My dad looked back at me and didn’t say anything for several minutes. Then he whispered: “If you go rooting around in someone’s closet, Daniel, you’re going to find some shoddy old boots.”
“Those are some pretty ragged old boots,” I replied. And then: “Why?”
“I wanted … the pain to be over.” As if to punctuate the thought, his hand swept across the chessboard, knocking over the pieces. When it came to rest on a fallen bishop I could see that it was trembling and making the chess piece shake. He sat there for a long time, not moving or speaking. Dad suddenly looked old and frail—like an eighty-year-old man in a fifty-year-old body. “That wasn’t the first time I tried to kill myself at a chess tournament,” he finally told me. “But it was the last.”
“Unless that’s what you’re trying to do now,” I whispered back. “We should just go home in the morning. We’re not going to win this thing, and you look awful.”
“No,” he said. “I’m staying to see it through. I’ve made my decision, and I told your mother last night that I won’t go till it’s over. And for what it’s worth, I think you should at least try to win your last game.”
“Of course I’ll try, but…”
“Good,” he said, “because you’re better than you know. Now, there’s something I want to show you.” His hand swept over the chess pieces and, miraculously, they all seemed to leap to their starting positions. “This was the first game I ever memorized, when I was ten years old,” he said. “It’s a very silly game in a lot of ways, and it even has a silly name: ‘A Night at the Opera.’ It was played by Paul Morphy against two amateurs in 1858. He had been invited by one of them—a duke—to go to the opera and sit in his box. But when Morphy arrived, the duke challenged him to a game. Morphy wanted to see The Marriage of Figaro, but he agreed to play one game against the duke and a count who was also there. They played seventeen moves, and then Morphy checkmated them and watched the opera. It’s just a trifle, but for sheer clarity it may be the best attacking game ever played in the history of chess. Now watch.”
He made the first nine moves, throwing out occasional comments like “Philidor Defense” and “Fischer himself annotated this game,” and then he stopped and looked at me. “Okay, up to now, any master might have made these moves. Now, watch this.

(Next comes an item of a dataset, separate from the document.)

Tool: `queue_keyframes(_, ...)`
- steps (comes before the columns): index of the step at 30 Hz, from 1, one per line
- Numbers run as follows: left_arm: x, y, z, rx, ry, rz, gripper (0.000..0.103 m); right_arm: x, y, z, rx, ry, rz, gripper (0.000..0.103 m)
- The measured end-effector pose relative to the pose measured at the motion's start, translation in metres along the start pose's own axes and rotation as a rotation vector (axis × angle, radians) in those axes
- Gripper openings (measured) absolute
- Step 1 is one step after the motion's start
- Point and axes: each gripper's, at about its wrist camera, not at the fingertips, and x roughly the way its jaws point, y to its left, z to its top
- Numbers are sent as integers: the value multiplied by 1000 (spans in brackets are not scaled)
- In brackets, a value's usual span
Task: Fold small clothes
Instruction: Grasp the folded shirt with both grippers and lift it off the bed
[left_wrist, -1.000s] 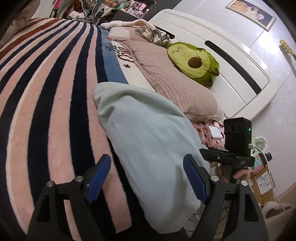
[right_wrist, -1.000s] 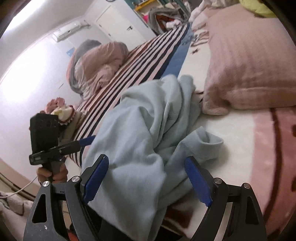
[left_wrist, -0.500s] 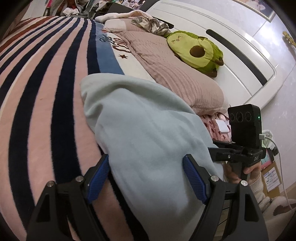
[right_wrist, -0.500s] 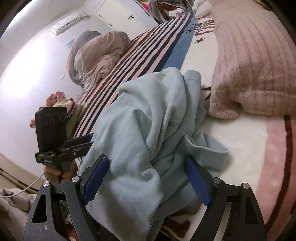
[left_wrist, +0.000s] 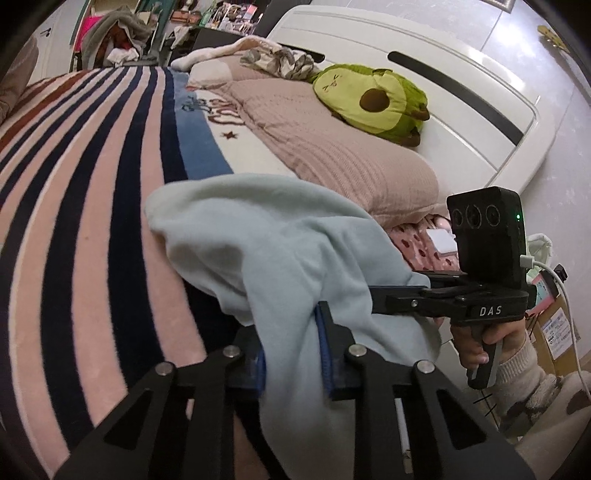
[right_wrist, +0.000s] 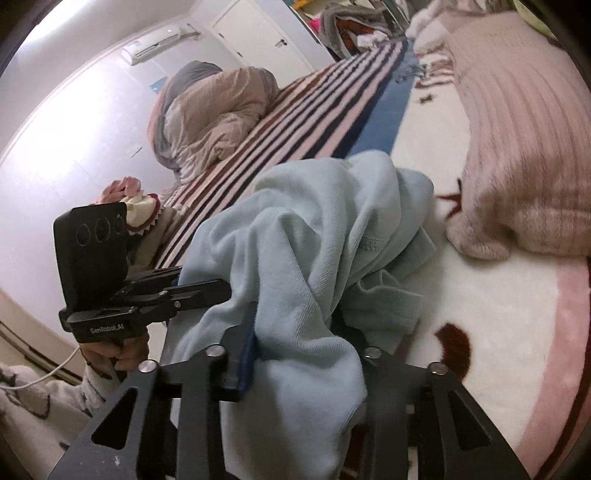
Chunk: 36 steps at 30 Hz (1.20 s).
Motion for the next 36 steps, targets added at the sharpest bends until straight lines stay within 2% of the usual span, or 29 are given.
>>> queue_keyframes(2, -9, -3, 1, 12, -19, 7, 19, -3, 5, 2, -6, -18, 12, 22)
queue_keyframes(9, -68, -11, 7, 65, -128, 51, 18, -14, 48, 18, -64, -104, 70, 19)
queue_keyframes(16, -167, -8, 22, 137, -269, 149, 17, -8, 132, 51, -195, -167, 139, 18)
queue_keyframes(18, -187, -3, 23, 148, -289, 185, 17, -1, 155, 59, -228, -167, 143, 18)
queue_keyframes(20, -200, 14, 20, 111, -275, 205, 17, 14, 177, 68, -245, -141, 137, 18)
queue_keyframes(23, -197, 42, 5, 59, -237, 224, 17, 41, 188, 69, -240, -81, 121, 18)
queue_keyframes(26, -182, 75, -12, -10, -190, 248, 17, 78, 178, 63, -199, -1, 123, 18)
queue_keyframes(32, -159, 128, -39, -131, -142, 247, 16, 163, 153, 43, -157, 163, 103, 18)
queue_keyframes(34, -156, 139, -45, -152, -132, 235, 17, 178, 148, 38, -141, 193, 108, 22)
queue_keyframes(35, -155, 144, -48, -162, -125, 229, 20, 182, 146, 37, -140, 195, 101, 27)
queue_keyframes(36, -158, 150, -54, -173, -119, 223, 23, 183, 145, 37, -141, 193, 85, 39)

Here comes M
orphy. No one else could have done it. You can feel him through these moves … Go ahead, you make the moves. I’ll tell you what to do…”
He told me to sacrifice my knight, and I did, and the next move he told me to sacrifice my bishop, and I did, and soon he was telling me to sacrifice my queen. As I moved the pieces I watched my dad, and listened to his voice, and tried to see what he was seeing and feel what he was feeling. I don’t believe in séances or ghosts or spirit visitations, but something else—someone else—was right there with us in that room of the Palace Royale, floating above us, sitting next to me, staring down at the board and putting his hand over my hand as I moved the pieces, and smiling as if to say, “Don’t you get it? It’s a snap.”

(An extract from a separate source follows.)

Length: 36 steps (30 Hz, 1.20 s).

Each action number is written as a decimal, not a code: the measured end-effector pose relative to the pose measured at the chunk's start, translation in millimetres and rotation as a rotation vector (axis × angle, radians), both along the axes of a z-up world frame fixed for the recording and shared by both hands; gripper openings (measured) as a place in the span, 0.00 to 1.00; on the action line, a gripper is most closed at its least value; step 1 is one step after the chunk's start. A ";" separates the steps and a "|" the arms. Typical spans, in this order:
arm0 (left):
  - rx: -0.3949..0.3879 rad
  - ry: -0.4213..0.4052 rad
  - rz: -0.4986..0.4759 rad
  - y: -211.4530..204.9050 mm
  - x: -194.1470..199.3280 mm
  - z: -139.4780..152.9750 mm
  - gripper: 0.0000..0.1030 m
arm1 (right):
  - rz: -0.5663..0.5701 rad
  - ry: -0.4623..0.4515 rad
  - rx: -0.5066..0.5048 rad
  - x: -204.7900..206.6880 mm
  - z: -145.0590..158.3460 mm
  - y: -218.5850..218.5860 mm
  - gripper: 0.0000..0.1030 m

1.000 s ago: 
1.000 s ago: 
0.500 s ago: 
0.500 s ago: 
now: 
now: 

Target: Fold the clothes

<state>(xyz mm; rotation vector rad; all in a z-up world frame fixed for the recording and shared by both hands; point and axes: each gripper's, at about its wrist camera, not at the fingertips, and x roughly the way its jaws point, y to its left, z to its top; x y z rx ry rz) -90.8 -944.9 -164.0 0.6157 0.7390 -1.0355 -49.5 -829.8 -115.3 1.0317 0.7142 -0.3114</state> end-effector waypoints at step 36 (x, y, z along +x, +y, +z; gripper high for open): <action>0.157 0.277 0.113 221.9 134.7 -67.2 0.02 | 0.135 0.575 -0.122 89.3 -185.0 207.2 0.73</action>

And I got it. Not all of it, but some of it. And when we were done with that game, Dad conjured the pieces back to their starting squares again and said, “Now, Morphy against his father, Alonzo. 1850. My favorite checkmate in the history of chess.” So we played that one, too.
And at some point in the night my mother woke up and came out, but she didn’t say a word to break the spell. She just stood there watching and listening, trying to figure out what was going on as my father told me: “Fischer against Donald Byrne, the Game of the Century. 1956. He was only thirteen years old. Grunfeld Defense: Three Knights Variation. Hungarian Attack. Now, you move the pieces, Daniel … and let’s go!”
27
I walked into the Palace Royale’s pool fifteen minutes after it opened, and Britney was the only one there, swimming slow, sad laps like a mermaid in mourning. She wasn’t wearing her teensy-weensy purple bikini, but rather a sea-green one-piece that covered much more of her. The welt on her shoulder was almost gone, I noticed.
I stood for a few seconds near the door, watching her circle back and forth, and she looked almost achingly beautiful. When she reached the wall she did a slow turn, saw me, and stopped. “Hi, Daniel,” she said. “I was hoping you’d come for a morning swim.”